Les mêmes choix cornéliens se sont posés dans les médias: «Ces groupes ont fait un certain nombre d'allers-retours entre les modèles organisationnels ces dernières années avec cette question fondamentale: faut-il intégrer ou isoler l'activité numérique? remarque Patrick Behar, associé senior, responsable du pôle médias chez Bain & Company. Dans un premier temps, il est très difficile de développer le digital dans le giron très étouffant d'une rédaction traditionnelle. Mais le même problème se pose au commercial, au marketing.»

 

Que ce soit pour les médias ou les entreprises classiques, il ne peut s'agir que d'un modèle transitoire. «Le fait d'avoir un département digital n'est pas une solution pérenne, à l'instar de ce qui s'est passé avec la qualité: il a fallu créer une direction qualité pour que tout le monde s'y mette. A la fin elle ne demeure en place que pour quelques process particuliers», poursuit le professeur de l'Essec.

 

A un moment il faudra donc libérer ses profils digitaux dans l'entreprise, avec pour but qu'ils diffusent leurs bonnes pratiques. «Il y a dix-huit mois, en arrivant chez Renault, j'ai annoncé que ce serait un succès le jour où la digital factory disparaîtrait, dit Patrick Hoffstetter, en plaisantant à moitié. L'objectif d'ici à trois ans est d'aboutir à une équipe plus réduite, davantage concentrée sur la stratégie et la coordination.»

 

Voilà pour les changements visibles. En parallèle se déroule une transformation des organisations souterraine: «Il y a le réseau et le rhizome, nous éclaire Stéphane Hugon, sociologue, fondateur d'Eranos, la principale révolution du 2.0 est managériale et relationnelle. C'est la remise en cause d'un système pyramidal, dominant depuis 200 ans. Et l'émergence de modèles plus horizontaux.»
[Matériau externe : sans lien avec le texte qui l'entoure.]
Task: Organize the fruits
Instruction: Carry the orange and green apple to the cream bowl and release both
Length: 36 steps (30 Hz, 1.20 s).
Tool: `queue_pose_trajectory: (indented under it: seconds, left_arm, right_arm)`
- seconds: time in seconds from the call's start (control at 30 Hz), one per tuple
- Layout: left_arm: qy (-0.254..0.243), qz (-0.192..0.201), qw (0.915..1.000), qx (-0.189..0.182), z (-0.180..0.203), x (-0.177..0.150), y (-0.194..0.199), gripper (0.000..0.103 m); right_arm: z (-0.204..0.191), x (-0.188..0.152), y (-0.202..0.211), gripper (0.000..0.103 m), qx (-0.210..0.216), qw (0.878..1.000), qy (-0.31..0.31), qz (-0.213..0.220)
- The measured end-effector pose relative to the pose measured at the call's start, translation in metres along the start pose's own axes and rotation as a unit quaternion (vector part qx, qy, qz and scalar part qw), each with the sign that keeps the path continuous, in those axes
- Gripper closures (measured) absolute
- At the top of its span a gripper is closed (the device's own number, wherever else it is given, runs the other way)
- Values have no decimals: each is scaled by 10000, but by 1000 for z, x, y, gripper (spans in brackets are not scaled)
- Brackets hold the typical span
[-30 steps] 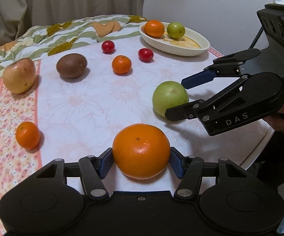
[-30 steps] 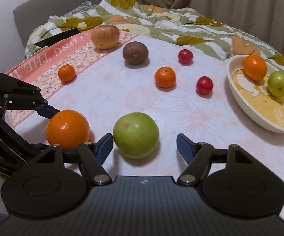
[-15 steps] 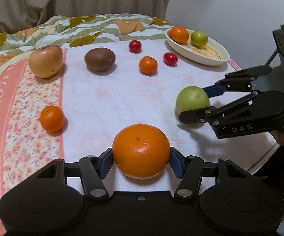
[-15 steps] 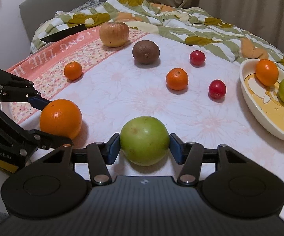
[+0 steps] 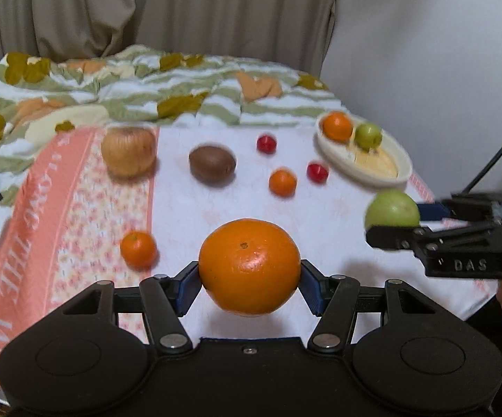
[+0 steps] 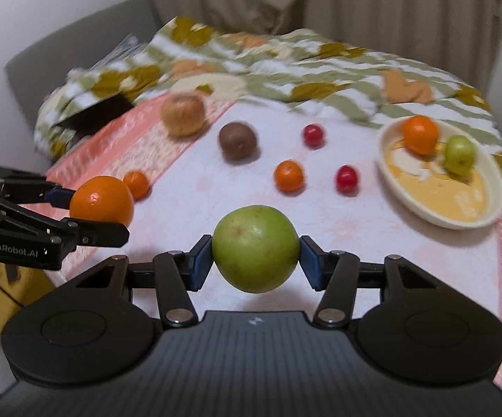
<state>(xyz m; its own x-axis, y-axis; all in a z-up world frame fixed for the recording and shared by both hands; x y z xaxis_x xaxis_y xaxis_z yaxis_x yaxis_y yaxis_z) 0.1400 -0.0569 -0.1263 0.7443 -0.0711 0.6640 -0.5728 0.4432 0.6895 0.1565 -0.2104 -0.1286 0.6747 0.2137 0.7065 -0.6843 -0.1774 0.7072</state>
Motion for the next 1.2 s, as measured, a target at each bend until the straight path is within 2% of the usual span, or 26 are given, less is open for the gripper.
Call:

Cette révolution a un nom, rappelle David Guillocheau, directeur associé de Talentys: «Il s'agit de la “Wirearchy”, une organisation informelle basée sur les connexions virtuelles qui n'a plus rien à voir avec l'organigramme officiel... D'ailleurs certains brillent davantage dans les réseaux sociaux qu'en réunion, une forme de leadership numérique.»

 
sous-papier

 

Viadeo se dote d'une force d'action rapide mobile

 

Pour réussir le virage du mobile, le réseau social professionnel Viadeo fait le choix de se doter d'une business unit mobile. A sa tête, une figure du Web: Michel Meyer, qui a fondé la communauté Multimania et la plateforme de vidéos Kewego. Arrivé en août chez Viadeo, il a le titre de chief mobile officer, une équipe et un budget qui lui est consacré. «Nous devions créer de nouveaux usages et applications, et le faire très vite, relate Michel Meyer. Si nous nous étions reposés sur les équipes internes, ils auraient dû faire cela en plus de leurs missions quotidiennes, cela n'aurait pas été la priorité et cela aurait pris plus de temps.» Michel Meyer dispose aujourd'hui d'un département de 25 personnes, réparties pour moitié en Chine et en France, mais qui doublera dans les prochains mois. «On s'inspire de la méthode de “Lean Start-up”, qui permet de lancer plus rapidement une société ou un produit, avec des process raccourcis, détaille-t-il. Le fait de disposer de son propre budget, de ne pas perdre des semaines pour obtenir des validations est aussi crucial.»